Howard Lovy: My guest this episode is Jill Dobson, whose story is a little different from the ones I usually tell on this podcast.

She found a traditional publisher at a very young age, in fact when she was a teenager. Then she endured decades of rejection, or even worse, being ignored. She recently went indie and felt like a weight was lifted. Now, it's up to readers to decide and not a nameless gatekeeper. I'll let Jill Dobson tell her story.

Jill Dobson: Hello, I'm Jill Dobson. I'm a British/Australian writer currently based in Glasgow. At the very beginning of this year, I pressed publish on my first indie book. It was my debut novel in more ways than one. I originally published it in 1988. It was published as a young adult novel by the University of Queensland Press in Australia, and I was a teenager myself, and it was my first published book.

Then, as we'll go into more detail, I published a few more books with them and then I spent 20 years not getting published and becoming very frustrated, and all the time keeping one eye on the development of indie publishing, and finally last year I decided that I would go indie myself and that I would start with my very first published book because it was already there, it had been published, it had a life, it had been out in the world, and it was a way of experimenting and learning the ropes, learning how to format, learning about marketing, setting up a website. Doing all that and just seeing how it went for me as preparation to publishing my extensive unpublished backlist.

In the process of rewriting something that I had written as a 16/17-year-old, I fell down a hole and now I have four more books planned, and I've just started writing book two.

Howard Lovy: Jill has been reading and writing from a very young age.

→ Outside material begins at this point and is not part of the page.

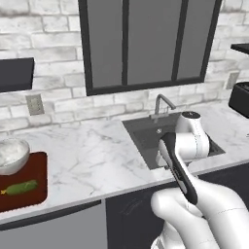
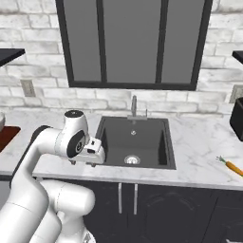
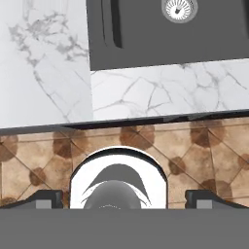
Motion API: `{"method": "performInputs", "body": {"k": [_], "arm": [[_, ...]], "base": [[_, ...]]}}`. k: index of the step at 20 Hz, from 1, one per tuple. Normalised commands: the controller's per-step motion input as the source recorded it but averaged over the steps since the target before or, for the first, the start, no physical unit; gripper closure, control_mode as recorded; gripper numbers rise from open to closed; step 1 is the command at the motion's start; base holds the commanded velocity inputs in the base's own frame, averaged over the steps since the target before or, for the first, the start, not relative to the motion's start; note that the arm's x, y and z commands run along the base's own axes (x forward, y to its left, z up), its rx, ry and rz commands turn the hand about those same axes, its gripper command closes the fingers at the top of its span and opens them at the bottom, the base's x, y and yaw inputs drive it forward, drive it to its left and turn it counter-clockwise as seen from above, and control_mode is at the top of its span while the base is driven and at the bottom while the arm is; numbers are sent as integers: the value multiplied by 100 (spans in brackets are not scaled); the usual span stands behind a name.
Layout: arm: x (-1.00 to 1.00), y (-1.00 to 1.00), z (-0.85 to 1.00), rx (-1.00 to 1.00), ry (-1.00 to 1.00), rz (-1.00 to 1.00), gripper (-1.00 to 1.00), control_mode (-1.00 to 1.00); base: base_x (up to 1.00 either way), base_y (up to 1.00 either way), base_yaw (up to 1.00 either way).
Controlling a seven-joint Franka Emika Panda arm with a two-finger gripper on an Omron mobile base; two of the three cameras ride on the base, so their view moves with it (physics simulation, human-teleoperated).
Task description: Place the two vegetables and bowl onto the tray for setting up a vegetable dip station.
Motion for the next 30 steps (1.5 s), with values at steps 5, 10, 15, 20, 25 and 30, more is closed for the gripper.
{"method": "performInputs", "body": {"k": [5,10,15,20,25,30], "arm": [[0,0,0,0,0,0,-100,100],[0,0,0,0,0,0,-100,100],[0,0,0,0,0,0,-100,100],[0,0,0,0,0,0,-100,100],[0,0,0,0,0,0,-100,100],[0,0,0,0,0,0,-100,100]], "base": [[14,-65,0],[16,-62,1],[19,-60,2],[21,-57,7],[22,-57,8],[22,-57,7]]}}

Jill Dobson: My family moved from Britain when I was very young, and I grew up in a little country town, about 40,000 people, on the border of Victoria and New South Wales.

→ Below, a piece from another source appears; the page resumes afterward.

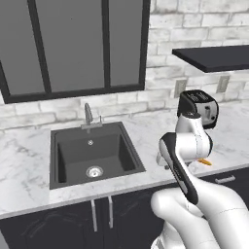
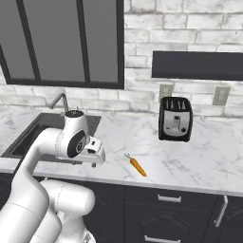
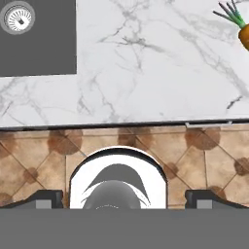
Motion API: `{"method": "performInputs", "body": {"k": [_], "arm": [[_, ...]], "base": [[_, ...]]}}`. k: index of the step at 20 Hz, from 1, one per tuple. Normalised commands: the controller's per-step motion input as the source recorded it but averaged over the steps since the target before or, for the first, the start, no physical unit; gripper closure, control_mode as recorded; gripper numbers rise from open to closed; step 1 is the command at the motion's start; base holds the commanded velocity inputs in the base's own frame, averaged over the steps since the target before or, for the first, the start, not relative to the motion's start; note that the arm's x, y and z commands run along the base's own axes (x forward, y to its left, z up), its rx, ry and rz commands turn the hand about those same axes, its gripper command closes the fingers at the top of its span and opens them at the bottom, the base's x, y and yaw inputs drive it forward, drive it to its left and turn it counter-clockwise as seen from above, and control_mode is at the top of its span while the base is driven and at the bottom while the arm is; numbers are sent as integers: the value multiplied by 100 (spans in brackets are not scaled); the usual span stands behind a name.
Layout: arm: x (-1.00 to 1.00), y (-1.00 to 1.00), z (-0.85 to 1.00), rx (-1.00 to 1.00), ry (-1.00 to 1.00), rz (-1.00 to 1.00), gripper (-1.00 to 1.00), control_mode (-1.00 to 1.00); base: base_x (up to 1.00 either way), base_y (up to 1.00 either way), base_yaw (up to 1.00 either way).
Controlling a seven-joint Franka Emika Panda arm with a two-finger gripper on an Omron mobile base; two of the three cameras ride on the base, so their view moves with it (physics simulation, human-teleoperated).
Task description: Place the two vegetables and bowl onto the tray for setting up a vegetable dip station.
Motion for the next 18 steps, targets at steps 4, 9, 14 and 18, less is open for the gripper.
{"method": "performInputs", "body": {"k": [4,9,14,18], "arm": [[0,0,0,0,0,0,-100,100],[0,0,0,0,0,0,-100,100],[0,0,0,0,0,0,-100,100],[0,0,0,0,0,0,-100,100]], "base": [[23,-57,5],[25,-55,6],[30,-52,5],[50,-39,0]]}}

So, I was one of those weird, bookish, nerdy kids, and I started writing my first novel when I was about six or seven, and I illustrated it as well, which I stopped doing a long time ago. But I was always a writer, and I wrote diaries, and I wrote little magazines, and the usual thing that odd bookish kids do.

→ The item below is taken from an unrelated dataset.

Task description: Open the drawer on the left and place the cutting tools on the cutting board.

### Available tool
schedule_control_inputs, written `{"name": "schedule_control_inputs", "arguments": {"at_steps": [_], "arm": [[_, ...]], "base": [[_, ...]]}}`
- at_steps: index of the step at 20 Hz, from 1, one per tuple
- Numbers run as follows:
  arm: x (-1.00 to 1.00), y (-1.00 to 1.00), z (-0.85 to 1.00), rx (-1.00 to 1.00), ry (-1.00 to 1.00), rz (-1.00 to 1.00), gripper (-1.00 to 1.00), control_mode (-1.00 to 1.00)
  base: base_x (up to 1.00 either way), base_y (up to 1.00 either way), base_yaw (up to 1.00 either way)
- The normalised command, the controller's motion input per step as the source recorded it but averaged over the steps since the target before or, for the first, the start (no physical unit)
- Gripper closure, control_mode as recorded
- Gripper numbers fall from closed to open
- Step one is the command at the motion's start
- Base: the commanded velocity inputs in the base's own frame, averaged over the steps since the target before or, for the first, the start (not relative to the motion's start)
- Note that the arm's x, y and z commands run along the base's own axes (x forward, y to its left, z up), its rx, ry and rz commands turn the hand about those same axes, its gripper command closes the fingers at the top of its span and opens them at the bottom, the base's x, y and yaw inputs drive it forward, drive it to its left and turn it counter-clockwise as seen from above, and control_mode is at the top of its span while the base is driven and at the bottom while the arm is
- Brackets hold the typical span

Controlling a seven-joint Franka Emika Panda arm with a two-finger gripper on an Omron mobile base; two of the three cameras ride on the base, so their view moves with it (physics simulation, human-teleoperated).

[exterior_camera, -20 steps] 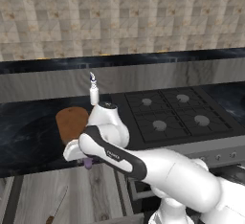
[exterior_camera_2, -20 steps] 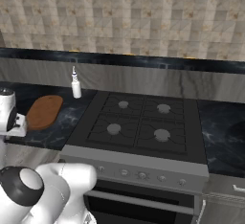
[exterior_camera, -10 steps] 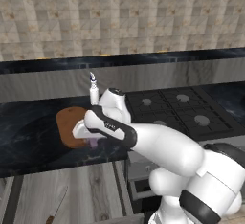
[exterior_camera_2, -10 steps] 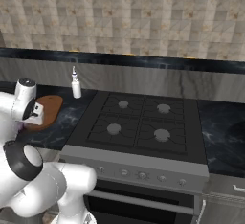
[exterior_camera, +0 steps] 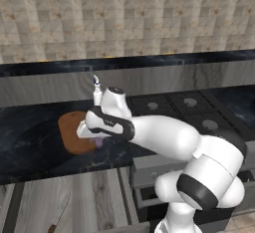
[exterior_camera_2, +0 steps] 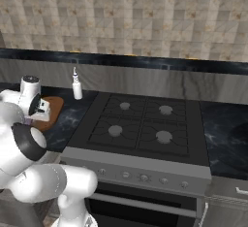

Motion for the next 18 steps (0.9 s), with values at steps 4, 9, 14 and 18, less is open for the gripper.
{"name": "schedule_control_inputs", "arguments": {"at_steps": [4, 9, 14, 18], "arm": [[0.08, 0.18, 0.00, -0.29, -0.05, 0.00, 1.00, -1.00], [0.18, 0.04, 0.00, -0.10, -0.01, 0.00, 1.00, -1.00], [0.57, 0.00, 0.00, 0.00, 0.00, 0.00, 1.00, -1.00], [0.57, 0.00, -0.01, 0.00, 0.00, 0.00, 1.00, -1.00]], "base": [[0.00, 0.00, 0.00], [0.00, 0.00, 0.00], [0.00, 0.00, 0.00], [0.00, 0.00, 0.00]]}}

I finally, I was about 16, I finished a novel and, I can't remember, I always assumed that at some point I would want it to be published, and a family friend had a writer's group newsletter and there was a small ad saying that the University of Queensland press was just starting up a young adult list, and they were soliciting submissions.

In the Australian system, a lot of writers don't have agents, so it never occurred to me to look for an agent. You just submit it directly to publishers. So, as a 16-year-old, I packed up my typewritten manuscript and posted it away, and yeah, it was, accepted.

Howard Lovy: What she wrote was a YA speculative fiction thriller that reflected the fears prevalent in the 1980s.

Jill Dobson: I was writing the mid-eighties, and this is before climate change became the thing. Back in the day, we were worried about nuclear extinction.

As part of my research, I still have this little booklet issued by the Australian government, on what to do in the case of nuclear war, even though we were quite a long way away from where this would happen. So, this was something that you grew up with.

So, my book, it's speculative fiction. It was set in the near future, and this community of survivors are living under this dome that was originally designed as a moon base, and the prototype was set up somewhere in central Australia, but then nuclear war happened, and there's this community of survivors there, and it's about 30 years later, and this group of teenagers with a protagonist who begins to question this extremely pragmatic sort of totalitarian survivor society in which they're all living.

It was published as YA, and I didn't write it as YA. I just happened to be 16 when I wrote it, so I was writing about 16-year-olds, but the idea was that as I grew up, I would write grown up books. That was the natural progression.

Howard Lovy: Meanwhile, Jill figured she needed a job to support her writing habit.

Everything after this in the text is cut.